= Directions for this task =
With both ends included, repeat exactly the lines of the entries below from the one containing "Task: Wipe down" down to the one containing "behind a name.", and no others.

Provided records START

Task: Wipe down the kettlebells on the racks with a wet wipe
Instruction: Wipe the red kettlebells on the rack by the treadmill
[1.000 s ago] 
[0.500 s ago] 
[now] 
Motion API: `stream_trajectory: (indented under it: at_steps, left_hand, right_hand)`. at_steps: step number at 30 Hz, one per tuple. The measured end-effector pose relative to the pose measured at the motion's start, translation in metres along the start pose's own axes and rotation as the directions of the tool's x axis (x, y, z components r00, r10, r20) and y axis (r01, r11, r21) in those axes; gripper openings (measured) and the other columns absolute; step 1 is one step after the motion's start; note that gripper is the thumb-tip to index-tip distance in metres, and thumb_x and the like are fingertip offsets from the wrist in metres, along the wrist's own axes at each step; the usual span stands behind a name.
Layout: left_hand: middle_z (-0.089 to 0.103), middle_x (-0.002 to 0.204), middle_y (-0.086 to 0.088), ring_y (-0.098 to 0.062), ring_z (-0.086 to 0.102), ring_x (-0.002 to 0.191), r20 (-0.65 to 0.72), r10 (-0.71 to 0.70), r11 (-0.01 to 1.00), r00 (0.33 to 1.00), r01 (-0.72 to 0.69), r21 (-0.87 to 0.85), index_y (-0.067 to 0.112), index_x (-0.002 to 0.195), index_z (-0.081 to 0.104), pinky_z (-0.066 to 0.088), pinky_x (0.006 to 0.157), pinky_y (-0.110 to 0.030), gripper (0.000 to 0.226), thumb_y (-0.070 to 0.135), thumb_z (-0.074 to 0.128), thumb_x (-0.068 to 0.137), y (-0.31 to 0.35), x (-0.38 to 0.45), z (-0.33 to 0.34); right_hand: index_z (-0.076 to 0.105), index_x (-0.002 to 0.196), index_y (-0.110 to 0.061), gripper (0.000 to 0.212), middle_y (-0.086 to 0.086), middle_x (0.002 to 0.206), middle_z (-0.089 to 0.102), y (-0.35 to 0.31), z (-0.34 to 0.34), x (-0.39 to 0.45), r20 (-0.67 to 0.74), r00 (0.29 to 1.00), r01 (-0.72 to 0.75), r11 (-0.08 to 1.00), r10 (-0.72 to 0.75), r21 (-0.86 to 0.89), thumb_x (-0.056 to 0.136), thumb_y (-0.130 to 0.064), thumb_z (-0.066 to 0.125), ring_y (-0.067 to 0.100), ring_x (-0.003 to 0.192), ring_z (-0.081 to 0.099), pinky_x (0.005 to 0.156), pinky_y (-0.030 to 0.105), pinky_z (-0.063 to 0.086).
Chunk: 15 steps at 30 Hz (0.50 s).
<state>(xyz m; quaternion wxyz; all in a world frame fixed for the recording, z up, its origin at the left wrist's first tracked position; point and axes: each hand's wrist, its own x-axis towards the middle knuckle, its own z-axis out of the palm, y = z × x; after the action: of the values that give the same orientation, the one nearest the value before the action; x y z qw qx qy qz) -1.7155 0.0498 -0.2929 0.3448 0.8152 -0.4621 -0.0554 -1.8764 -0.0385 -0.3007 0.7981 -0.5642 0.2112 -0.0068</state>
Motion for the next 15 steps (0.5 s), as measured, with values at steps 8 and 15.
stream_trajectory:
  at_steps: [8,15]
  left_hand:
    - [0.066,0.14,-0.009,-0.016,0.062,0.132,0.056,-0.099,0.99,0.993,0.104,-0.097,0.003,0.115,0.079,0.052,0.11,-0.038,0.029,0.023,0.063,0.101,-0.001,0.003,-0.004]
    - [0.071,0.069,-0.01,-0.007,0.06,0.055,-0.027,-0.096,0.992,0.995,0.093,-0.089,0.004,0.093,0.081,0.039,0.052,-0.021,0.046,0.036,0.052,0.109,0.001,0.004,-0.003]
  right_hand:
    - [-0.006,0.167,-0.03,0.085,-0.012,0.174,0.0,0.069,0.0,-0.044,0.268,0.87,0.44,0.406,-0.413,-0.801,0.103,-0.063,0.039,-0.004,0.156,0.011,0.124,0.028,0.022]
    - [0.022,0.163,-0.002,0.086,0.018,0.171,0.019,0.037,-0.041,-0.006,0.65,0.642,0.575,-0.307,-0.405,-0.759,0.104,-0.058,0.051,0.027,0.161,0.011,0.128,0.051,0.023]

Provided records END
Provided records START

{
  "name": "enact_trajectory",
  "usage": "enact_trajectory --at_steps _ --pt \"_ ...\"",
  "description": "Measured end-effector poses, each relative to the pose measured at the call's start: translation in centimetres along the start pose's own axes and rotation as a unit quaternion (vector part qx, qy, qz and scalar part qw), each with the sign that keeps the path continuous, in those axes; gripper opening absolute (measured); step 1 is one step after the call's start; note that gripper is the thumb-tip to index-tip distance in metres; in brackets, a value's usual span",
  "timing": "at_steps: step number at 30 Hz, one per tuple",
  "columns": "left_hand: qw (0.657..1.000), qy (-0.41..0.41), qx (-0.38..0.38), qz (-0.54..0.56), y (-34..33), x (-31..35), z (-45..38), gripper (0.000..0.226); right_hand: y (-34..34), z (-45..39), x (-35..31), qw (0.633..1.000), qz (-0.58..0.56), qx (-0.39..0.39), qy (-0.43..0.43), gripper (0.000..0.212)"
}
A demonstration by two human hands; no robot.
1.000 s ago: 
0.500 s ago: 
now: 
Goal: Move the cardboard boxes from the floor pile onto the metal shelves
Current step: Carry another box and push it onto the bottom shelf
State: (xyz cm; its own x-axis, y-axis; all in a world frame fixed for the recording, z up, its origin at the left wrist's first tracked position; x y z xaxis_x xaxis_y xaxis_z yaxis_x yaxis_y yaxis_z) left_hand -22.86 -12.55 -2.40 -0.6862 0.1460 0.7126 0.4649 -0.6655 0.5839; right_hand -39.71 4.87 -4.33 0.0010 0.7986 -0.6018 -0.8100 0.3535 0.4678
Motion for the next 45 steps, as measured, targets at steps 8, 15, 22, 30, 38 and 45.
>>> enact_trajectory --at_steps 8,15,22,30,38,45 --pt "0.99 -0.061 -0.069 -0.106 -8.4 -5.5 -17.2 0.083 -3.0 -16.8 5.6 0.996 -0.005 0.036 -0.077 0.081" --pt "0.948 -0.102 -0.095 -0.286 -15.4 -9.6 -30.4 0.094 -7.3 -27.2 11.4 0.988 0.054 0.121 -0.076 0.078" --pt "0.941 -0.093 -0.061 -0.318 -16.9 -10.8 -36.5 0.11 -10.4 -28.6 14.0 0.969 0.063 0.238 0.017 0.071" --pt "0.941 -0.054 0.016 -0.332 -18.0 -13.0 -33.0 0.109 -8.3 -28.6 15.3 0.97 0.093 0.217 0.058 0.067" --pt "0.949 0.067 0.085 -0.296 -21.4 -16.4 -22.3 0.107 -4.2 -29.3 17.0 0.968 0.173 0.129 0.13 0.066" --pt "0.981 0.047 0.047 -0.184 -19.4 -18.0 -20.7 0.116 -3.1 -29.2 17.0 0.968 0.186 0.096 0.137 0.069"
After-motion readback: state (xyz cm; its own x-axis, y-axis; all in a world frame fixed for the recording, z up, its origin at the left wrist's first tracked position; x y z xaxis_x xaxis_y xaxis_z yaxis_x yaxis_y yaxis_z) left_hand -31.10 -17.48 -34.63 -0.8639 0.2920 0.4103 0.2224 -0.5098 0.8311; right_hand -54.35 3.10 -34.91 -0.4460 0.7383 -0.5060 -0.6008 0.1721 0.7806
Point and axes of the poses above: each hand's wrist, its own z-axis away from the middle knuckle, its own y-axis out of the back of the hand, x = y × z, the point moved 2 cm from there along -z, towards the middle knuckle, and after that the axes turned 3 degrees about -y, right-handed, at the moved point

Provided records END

= Problem solution =
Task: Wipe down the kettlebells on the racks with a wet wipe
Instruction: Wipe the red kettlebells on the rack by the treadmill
[1.000 s ago] 
[0.500 s ago] 
[now] 
Motion API: `stream_trajectory: (indented under it: at_steps, left_hand, right_hand)`. at_steps: step number at 30 Hz, one per tuple. The measured end-effector pose relative to the pose measured at the motion's start, translation in metres along the start pose's own axes and rotation as the directions of the tool's x axis (x, y, z components r00, r10, r20) and y axis (r01, r11, r21) in those axes; gripper openings (measured) and the other columns absolute; step 1 is one step after the motion's start; note that gripper is the thumb-tip to index-tip distance in metres, and thumb_x and the like are fingertip offsets from the wrist in metres, along the wrist's own axes at each step; the usual span stands behind a name.

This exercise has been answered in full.